_Material supplied_
▬▬▬▬▬▬▬▬▬▬

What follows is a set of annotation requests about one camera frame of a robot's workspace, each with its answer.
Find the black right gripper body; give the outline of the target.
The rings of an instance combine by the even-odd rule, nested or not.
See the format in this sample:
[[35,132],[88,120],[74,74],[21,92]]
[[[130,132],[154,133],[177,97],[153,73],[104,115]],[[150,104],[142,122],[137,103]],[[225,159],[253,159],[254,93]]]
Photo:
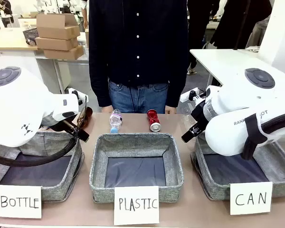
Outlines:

▬▬▬▬▬▬▬▬▬▬

_Problem_
An exact copy of every line above is needed, without the images.

_Answer to this exercise_
What follows is a set of annotation requests about one camera frame of a robot's workspace, each with its answer.
Find the black right gripper body; give the outline of the target.
The rings of an instance combine by the even-odd rule, nested or not.
See the format in this sample:
[[35,132],[88,120],[74,74],[21,92]]
[[[130,132],[154,133],[177,97],[153,73],[104,115]],[[150,104],[142,122],[137,103]],[[225,159],[253,159],[254,93]]]
Photo:
Outlines:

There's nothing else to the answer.